Titanium Powder Coating Using Metal 3D Printing: A Novel Coating Technology for Cobalt–Chromium Alloy Implants

Seung Chan Kim 1, Woo Lam Jo 2, Yong Sik Kim 2, Soon Yong Kwon 1, Yong Soo Cho 1, Young Wook Lim 2,
PMCID: PMC6361092  PMID: 30815346

Abstract

Background:

Three-dimensional (3D) printing with a direct metal fabrication (DMF) technology has been innovatively introduced in the field of surface treatment of prostheses. The purpose of this study was to determine whether such modifications on the surface of cobalt–chromium (CoCr) alloy by titanium powder coating using DMF improves the osseointegration ability of CoCr alloy.

Methods:

We compared the in vitro and in vivo ability of cells to adhere to DMF-coated CoCr alloy with machining. Biological and morphological responses to human osteoblast cell lines were examined by measuring cell proliferation rate and observing expression of actin filament. For in vivo study, we inserted different specimens in each medulla of the distal femurs of rabbit. After 3 months, the distal femurs were harvested, and a push-out test and histomorphometric analyses were performed.

Results:

The cell proliferation rate and cell adhesion in the DMF group were higher compared with those in the machined group. Human osteoblast cells on the DMF-coated surface were more strongly adhered and well-proliferated compared with those on the other surface. In the in vivo test, there was a significant difference in the ultimate shear strength between the DMF and machined groups (2.49 MPa vs. 0.87 MPa, respectively, p = 0.001). In the histomorphometric analysis, there was a significant difference in the mean bone-to-implant contact percentages between the DMF and machined groups (72.3 ± 6.2% vs. 47.6 ± 6.9%, respectively, p < 0.001).

Conclusion:

Titanium coating of CoCr alloy with 3D metal printing provides optimal surface characteristics and a good biological surface both in vitro and in vivo.
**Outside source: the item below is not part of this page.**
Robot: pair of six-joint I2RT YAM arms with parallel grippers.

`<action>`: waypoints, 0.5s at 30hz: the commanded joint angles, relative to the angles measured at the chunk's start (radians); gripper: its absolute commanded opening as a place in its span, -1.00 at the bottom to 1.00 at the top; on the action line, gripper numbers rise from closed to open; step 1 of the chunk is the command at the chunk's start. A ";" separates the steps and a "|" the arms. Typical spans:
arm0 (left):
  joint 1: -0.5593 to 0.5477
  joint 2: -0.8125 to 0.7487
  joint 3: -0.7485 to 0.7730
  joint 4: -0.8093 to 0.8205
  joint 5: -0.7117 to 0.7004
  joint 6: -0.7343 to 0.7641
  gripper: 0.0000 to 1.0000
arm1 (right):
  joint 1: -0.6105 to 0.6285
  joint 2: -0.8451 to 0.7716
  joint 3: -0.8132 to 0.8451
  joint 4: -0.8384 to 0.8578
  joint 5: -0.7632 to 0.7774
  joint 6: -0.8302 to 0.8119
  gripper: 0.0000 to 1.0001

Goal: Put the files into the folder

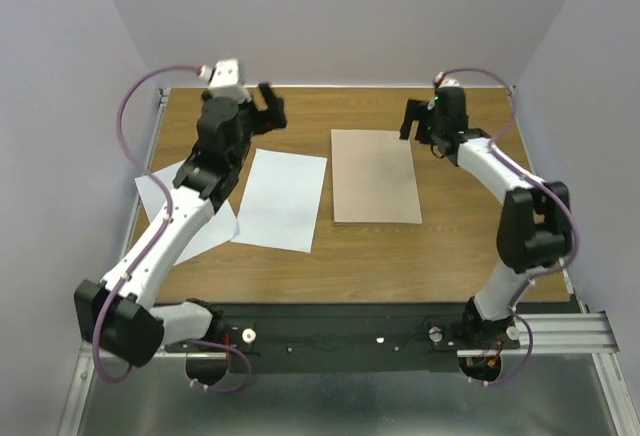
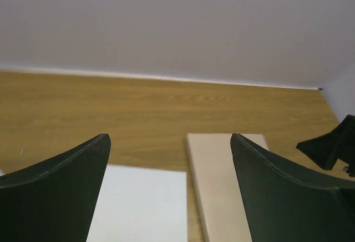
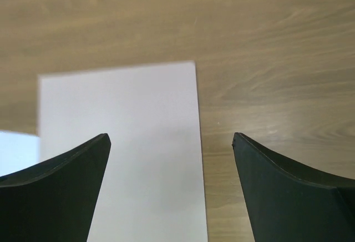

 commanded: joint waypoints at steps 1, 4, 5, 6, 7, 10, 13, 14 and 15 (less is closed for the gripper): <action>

Keywords: Cobalt–chromium alloy, Direct metal fabrication, Osseointegration, Surface treatment, 3D printing

Introduction

Cobalt–chromium (CoCr) is the most extensively studied metallic biomedical implant due to its high strength, high corrosion resistance, flexibility, and good biocompatibility [13]. However, a lack of osseointegration has limited its application [4, 5]. Conventional CoCr alloy implants have been made by casting or forging, followed by a surface treatment to create porous structures such as plasma sprays, fiber metals, and bead coatings [2, 6, 7]. The disadvantages of these methods are: structural deformation and a decrease in fatigue strength, delamination of coating surfaces, and not obtaining genuine porous structures.

Direct metal fabrication (DMF) is a method for creating features via applying the additive through laser welding using sprayed titanium (Ti) powder, rather than a bottom bed [8]. This method is inferior for the fabrication of complex features, compared with powder-bed-fusion (PBF) and electron-beam processes; however, extremely high mechanical strengths similar to that of forged metal, make the additive on the surface of the complex feature suitable for knee, ankle, and hip implants [9, 10].

DMF is a metal three-dimensional (3D) printing method that is cheap, maintains mechanical strength, and can be used to fabricate porous structures [8]. Using this technology, the characteristics of the surface can be controlled to create ideal porous surfaces with maximum porosity, ideal pore size, and maximum roughness [8, 10]. In addition, a stable coating–substrate interface can be constructed even with different physical and chemical properties of the coating and the substrate.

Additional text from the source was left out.